Al término de las conversaciones, el vicepresidente estadounidense, JD Vance, aseguró que se lograron "conversaciones sustanciales", aunque reconoció con franqueza que no fue posible alcanzar el objetivo central: un acuerdo que pusiera fin definitivo a la guerra iniciada el pasado veintiocho de febrero.
La propuesta estadounidense y la discreción diplomática
Vance calificó la propuesta de su país como "muy simple", describiéndola como un "método de entendimiento" que, según sus declaraciones, constituye la "mejor y última oferta" para las autoridades de Teherán. Sin embargo, el funcionario evitó profundizar en los detalles específicos del contenido negociado, manteniendo una línea de estricta discreción.
En su comparecencia ante la prensa internacional, el vicepresidente estuvo acompañado por el enviado especial Steven Witkoff y Jared Kushner, quienes no emitieron declaraciones públicas, reforzando así la postura reservada adoptada por toda la delegación estadounidense durante el proceso.
"No queremos negociar esto en público después de haber negociado durante veintiuna horas en privado", afirmó Vance con firmeza, marcando distancia frente a cualquier posibilidad de revelar los puntos tratados en la mesa de diálogo.
El obstáculo nuclear: enriquecimiento de uranio
El principal escollo sigue siendo, sin duda alguna, el controvertido programa nuclear iraní. Washington insiste con vehemencia en la necesidad de un compromiso firme que garantice, sin ambigüedades, que Irán no desarrollará armas nucleares ni capacidades que le permitan obtenerlas rápidamente en el futuro.
"El hecho es que necesitamos ver un compromiso firme de que no buscarán un arma nuclear", subrayó el vicepresidente Vance, quien añadió con preocupación que aún no perciben señales claras en ese sentido a largo plazo por parte de las autoridades iraníes.

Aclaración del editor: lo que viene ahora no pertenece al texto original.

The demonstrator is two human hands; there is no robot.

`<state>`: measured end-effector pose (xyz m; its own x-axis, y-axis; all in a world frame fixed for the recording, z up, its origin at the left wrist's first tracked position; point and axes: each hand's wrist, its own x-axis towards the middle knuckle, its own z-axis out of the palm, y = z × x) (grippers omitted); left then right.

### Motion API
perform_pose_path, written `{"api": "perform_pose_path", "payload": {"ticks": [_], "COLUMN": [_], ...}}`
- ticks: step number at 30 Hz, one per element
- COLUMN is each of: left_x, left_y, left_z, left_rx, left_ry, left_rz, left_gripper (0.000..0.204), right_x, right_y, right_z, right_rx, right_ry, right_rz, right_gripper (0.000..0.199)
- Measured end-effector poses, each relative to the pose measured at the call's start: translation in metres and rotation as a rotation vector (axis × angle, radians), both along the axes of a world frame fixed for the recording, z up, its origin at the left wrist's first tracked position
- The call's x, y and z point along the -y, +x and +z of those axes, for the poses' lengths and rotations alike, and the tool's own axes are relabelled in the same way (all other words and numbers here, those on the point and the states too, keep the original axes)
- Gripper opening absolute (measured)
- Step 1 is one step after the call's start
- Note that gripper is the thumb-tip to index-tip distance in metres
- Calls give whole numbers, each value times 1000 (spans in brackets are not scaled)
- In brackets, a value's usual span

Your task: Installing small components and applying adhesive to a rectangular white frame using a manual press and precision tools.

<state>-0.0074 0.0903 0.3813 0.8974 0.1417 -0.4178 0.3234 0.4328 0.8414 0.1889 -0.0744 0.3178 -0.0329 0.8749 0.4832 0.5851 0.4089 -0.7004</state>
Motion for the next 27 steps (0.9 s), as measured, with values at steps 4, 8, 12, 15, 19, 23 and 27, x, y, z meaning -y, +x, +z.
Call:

En el centro de esta disputa técnica se encuentra el espinoso tema del enriquecimiento de uranio. Mientras Estados Unidos exige categóricamente "cero enriquecimiento", Teherán defiende con igual determinación su derecho soberano a mantener un programa nuclear con fines exclusivamente pacíficos y exige, como contrapartida, el levantamiento completo de las sanciones económicas que pesan sobre su país.
El estrecho de Ormuz: otra pieza clave
A esta compleja ecuación se suma la disputa sobre el estratégico estrecho de Ormuz, una ruta marítima vital por donde transita aproximadamente una quinta parte del comercio mundial de petróleo. Irán ha condicionado explícitamente su reapertura total a avances concretos y verificables en las negociaciones generales.
"Irán no tiene prisa, y a menos que EE.UU. acepte un acuerdo razonable, no habrá cambios en la situación del estrecho de Ormuz", indicó una fuente iraní a la agencia Mehr, reflejando la firme y calculada postura de Teherán en este asunto de seguridad global.
Actualmente, Irán mantiene activo un protocolo temporal de paso seguro por dos semanas, sujeto a coordinación con sus Fuerzas Armadas y al cumplimiento estricto de los compromisos por parte de la contraparte durante el período de tregua acordado.
El papel continuo de Pakistán como mediador
En este contexto de tensiones persistentes, Pakistán reiteró su compromiso como mediador neutral. El ministro de Exteriores, Ishaq Dar, instó públicamente a ambas naciones a respetar el alto el fuego vigente y aseguró con convicción que su país seguirá facilitando el diálogo en el futuro inmediato.
Las conversaciones en Islamabad se producen tras varios intentos fallidos durante 2026, incluyendo rondas indirectas en Omán y Ginebra que quedaron abruptamente interrumpidas por el inicio de la ofensiva militar a finales de febrero, lo que añade mayor urgencia a este proceso diplomático renovado.